Another important issue for RTA is to obtain the transient flow behavior of fractured tight gas wells, making production analysis and unknown parameter interpretation [20]. Present studies show that the flow regimes for single-phase gas/oil flow in unconventional formations mainly include linear flow regimes dominated, respectively, by each zone, bilinear/transitional flow regimes dominated by two zones, and boundary-dominated flow regimes [8,10]. Therefore, the characteristic lines and points are often used in production data analysis. First, the slopes of the linear and bilinear flow regimes are used to generate several equations among unknown parameters [21,22,23]. Second, the time of deviation from the LF/BLF to BDF can be used to generate another relationship between the unknowns [24,25]. In this way, the unknown formation and fracture parameters can be interpreted by combining type curve fitting [25]. However, the present RTA method is limited to single-phase flow problems and the nonlinear flow mechanisms are not considered, which makes it difficult to make production data analysis and formation evaluation.
In this paper, a novel RTA method is proposed for multi-fractured tight gas wells with the consideration of nonlinear flow mechanisms.
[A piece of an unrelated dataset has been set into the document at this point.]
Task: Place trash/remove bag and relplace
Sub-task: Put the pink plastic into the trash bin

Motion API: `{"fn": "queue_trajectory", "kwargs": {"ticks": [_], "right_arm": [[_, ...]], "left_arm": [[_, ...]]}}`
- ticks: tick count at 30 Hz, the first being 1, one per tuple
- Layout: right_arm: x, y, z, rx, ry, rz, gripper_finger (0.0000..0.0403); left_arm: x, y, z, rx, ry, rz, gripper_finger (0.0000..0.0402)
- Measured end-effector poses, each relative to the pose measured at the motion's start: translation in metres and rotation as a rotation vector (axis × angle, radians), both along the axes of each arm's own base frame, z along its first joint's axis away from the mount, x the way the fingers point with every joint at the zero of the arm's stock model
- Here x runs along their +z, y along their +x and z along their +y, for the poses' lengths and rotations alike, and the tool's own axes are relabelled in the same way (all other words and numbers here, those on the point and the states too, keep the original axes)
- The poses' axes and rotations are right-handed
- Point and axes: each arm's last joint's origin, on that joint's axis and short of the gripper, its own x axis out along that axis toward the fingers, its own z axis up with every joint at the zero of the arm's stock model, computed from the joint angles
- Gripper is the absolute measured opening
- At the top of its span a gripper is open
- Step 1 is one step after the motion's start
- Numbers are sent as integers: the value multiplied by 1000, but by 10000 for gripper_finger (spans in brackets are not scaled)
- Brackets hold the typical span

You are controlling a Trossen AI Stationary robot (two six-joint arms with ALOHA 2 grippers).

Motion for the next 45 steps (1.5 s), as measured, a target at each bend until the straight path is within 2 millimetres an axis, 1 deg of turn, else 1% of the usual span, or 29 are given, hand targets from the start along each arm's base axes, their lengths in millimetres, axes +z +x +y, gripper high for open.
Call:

First, the mathematical model provided in our previous work is applied to theoretical solution generation [19]. The nonlinear flow mechanisms are considered in the model, including gas-water two-phase flow, gas slippage, low-velocity non-Darcy flow, and stress-dependent permeability. Second, the RTA method is proposed based on the mathematical model, including the techniques of production data processing, linear/bilinear flow regime analysis, and type curve fitting. Finally, the rate transient behavior and influencing factors are provided, and a field example from Northwestern China is used to benchmark the proposed RTA method.

2. Mathematical Model

2.1. Physical Model

The microseismic data show that multiple fractures are generated after hydraulic fracturing of the horizontal wells in tight gas formation [26], as shown in Figure 1. In addition to the transverse main fractures, field and laboratory tests show that the multiple induced small-scaled fractures can be generated between the main fractures [27,28]. The stimulated zone between the main fractures is often characterized by the inner reservoir, which has higher permeability than the unstimulated zone (i.e., the outer reservoir in Figure 1 [29,30]). In this way, the reservoir around the horizontal well can be divided into three zones, including the hydraulic fracture, and inner and outer reservoirs. Because many tight gas wells exhibit linear and bilinear flow regimes, the trilinear flow model proposed in our previous work is applied to propose the physical model [20]. Three assumptions are included: (1) the formation is horizontal and with equal thickness; (2) the formation is fully penetrated by the hydraulic fractures; (3) the flow of gas and water in the three zones are regarded as linear, and treating the flux from the outer reservoir as a source of the inner reservoir, and treating the flux from the inner reservoir as source term of the fracture. In this paper, three major modifications are made to the previous model. First, the nonlinear flow mechanisms are addressed, including gas slippage, stress-dependent permeability, and low-velocity non-Darcy flow. Second, the two-phase flow in the formation is considered in the whole reservoir. Third, a rate transient analysis method is proposed in this paper based on the model to make formation and fracturing evaluations by analyzing the production data. One should note that each transverse fracture stage is extracted to model two-phase flow in the formation, so the fractures can be assumed to be with different lengths and unsymmetrical, as shown in Figure 1.
Figure 1 also shows that the interpreted fracture from Instantaneous Shut-in Pressure (ISIP) analysis is beyond the seismic deformation region and even longer than 1000 m, which is not reasonable in the field. Therefore, it is significant to propose a new RTA method to justify fracture parameter interpretations.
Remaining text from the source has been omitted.